- **Exercise requirements**
Gather every line of the entries that includes the word "masks".

Records from a dataset:
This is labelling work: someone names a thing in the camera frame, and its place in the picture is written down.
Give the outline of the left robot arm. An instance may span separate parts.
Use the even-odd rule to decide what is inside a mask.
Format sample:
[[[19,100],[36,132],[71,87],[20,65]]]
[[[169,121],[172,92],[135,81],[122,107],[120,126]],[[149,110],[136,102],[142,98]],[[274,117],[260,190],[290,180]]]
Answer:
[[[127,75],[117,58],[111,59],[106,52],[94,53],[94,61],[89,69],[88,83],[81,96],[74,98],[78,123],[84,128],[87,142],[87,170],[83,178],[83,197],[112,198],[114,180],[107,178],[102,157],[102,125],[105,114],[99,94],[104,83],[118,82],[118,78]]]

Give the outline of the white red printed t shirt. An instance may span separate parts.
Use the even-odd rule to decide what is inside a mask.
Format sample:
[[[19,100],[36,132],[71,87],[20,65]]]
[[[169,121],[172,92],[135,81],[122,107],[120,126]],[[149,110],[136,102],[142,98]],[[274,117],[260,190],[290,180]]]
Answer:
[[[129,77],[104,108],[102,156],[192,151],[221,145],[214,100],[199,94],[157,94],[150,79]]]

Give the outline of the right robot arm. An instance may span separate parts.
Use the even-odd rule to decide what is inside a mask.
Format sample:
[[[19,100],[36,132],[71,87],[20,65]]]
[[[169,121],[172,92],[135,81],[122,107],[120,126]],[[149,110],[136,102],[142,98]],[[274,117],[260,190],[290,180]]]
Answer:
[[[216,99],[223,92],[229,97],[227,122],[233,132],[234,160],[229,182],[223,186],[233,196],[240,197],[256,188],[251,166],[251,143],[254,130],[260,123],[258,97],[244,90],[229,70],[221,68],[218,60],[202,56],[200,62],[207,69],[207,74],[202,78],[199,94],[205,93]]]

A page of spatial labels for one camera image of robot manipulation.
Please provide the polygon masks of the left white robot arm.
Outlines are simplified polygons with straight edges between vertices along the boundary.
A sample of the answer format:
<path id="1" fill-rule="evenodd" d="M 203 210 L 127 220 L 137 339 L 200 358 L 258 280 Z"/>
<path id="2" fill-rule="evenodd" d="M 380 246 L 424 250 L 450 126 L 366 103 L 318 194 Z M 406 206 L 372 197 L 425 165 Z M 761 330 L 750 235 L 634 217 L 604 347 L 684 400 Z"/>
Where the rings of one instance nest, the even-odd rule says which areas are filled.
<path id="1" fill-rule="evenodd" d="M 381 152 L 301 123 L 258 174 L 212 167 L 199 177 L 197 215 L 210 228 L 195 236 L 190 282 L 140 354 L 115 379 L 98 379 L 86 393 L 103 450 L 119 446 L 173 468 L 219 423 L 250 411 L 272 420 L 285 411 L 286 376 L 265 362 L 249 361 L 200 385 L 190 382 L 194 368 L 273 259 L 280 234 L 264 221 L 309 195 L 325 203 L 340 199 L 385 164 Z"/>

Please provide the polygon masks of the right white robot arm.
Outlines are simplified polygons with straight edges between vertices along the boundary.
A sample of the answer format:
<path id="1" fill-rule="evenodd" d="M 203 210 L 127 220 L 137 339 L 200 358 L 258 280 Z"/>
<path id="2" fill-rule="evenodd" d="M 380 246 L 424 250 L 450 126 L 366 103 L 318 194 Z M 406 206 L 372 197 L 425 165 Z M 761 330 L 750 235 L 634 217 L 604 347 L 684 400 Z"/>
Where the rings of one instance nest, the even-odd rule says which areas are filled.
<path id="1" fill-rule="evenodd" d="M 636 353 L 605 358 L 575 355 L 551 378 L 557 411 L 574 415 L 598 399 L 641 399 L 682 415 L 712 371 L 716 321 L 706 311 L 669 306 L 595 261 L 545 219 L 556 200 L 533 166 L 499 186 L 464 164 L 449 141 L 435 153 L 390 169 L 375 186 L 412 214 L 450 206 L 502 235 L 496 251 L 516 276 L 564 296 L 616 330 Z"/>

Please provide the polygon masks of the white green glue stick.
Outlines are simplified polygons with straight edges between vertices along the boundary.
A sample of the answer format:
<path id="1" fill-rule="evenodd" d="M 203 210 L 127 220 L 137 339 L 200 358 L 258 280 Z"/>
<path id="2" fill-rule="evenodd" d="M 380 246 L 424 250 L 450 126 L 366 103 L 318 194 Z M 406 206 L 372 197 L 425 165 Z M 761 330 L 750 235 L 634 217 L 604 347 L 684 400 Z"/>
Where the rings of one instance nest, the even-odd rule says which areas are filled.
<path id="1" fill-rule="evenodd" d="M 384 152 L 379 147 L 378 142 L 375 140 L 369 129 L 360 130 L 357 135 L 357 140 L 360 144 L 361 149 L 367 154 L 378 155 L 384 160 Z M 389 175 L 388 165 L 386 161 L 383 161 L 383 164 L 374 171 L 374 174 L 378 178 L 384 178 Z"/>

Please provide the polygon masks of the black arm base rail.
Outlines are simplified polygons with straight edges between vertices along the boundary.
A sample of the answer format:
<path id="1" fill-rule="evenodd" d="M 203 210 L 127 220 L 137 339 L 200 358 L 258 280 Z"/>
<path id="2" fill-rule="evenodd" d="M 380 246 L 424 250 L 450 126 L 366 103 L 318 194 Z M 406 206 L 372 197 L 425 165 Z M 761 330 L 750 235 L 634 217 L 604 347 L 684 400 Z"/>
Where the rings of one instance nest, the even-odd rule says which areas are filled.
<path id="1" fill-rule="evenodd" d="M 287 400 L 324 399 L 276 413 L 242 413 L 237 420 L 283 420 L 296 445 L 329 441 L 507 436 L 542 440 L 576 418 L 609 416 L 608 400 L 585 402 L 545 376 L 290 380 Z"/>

- **Solution to the exercise**
Please provide the polygon masks of the left white robot arm.
Please provide the polygon masks of the right white robot arm.
Please provide the polygon masks of the white green glue stick.
Please provide the polygon masks of the black arm base rail.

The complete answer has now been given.